As you may have heard, noted food expert Guy Fieri opened a restaurant, the appropriately titled Guy's American Kitchen & Bar, in Times Square in September. From other reviews/common sense, we already know it's terrible. Nonetheless, Pete Wells, The New York Times' restaurant critic, decided to review it so we could learn the Times' Official Opinion. Consisting entirely of rhetorical questions directed at Fieri, the review is sort of funny. Here are some of the better lines/questions:
- When you saw the burger described as "Guy's Pat LaFrieda custom blend, all-natural Creekstone Farm Black Angus beef patty, LTOP (lettuce, tomato, onion + pickle), SMC (super-melty-cheese) and a slathering of Donkey Sauce on garlic-buttered brioche," did your mind touch the void for a minute?
- And when we hear the words Donkey Sauce, which part of the donkey are we supposed to think about?
- Has anyone ever told you that your high-wattage passion for no-collar American food makes you television's answer to Calvin Trillin, if Mr.

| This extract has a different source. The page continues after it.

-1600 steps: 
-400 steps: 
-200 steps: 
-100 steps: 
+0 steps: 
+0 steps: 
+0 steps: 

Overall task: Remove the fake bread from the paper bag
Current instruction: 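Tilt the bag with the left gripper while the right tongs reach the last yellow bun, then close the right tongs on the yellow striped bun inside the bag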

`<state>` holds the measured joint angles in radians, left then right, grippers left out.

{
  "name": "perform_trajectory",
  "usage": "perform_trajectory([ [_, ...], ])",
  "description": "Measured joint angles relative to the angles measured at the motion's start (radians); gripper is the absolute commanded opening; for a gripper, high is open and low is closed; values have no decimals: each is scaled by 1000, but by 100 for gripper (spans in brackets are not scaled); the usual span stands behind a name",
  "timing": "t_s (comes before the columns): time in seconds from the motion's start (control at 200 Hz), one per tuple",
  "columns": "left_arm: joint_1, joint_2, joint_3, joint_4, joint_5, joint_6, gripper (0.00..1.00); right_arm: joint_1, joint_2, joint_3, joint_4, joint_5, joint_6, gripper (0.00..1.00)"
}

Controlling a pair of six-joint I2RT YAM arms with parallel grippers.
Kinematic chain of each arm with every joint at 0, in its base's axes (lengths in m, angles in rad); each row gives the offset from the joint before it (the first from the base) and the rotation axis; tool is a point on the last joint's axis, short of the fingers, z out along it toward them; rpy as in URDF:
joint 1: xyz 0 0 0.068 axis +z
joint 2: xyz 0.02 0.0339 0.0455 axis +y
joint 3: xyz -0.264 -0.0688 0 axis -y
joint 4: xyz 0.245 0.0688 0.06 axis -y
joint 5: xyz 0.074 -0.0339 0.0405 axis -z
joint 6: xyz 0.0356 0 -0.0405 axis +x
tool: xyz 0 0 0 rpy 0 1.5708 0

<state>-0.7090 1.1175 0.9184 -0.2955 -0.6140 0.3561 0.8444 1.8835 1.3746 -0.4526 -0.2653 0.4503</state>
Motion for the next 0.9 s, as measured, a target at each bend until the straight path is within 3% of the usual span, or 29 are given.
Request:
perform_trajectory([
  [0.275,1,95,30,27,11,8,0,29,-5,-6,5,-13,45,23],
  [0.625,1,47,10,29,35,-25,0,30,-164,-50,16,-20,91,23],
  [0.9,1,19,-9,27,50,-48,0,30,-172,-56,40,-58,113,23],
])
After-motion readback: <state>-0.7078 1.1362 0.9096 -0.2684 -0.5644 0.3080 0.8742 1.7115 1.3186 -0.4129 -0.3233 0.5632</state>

Trillin bleached his hair, drove a Camaro and drank Boozy Creamsicles?
- When you cruise around the country for your show "Diners, Drive-Ins and Dives," rasping out slangy odes to the unfancy places where Americans like to get down and greasy, do you really mean it?
- When you hung that sign by the entrance that says, WELCOME TO FLAVOR TOWN!, were you just messing with our heads?
- Why did the toasted marshmallow taste like fish?
- Is the entire restaurant a very expensive piece of conceptual art? Is the shapeless, structureless baked alaska that droops and slumps and collapses while you eat it, or don't eat it, supposed to be a representation in sugar and eggs of the experience of going insane?
- Is this how you roll in Flavor Town?
Heh, Flavor Town. Oh, and, spoiler alert: Wells ranks the restaurant POOR.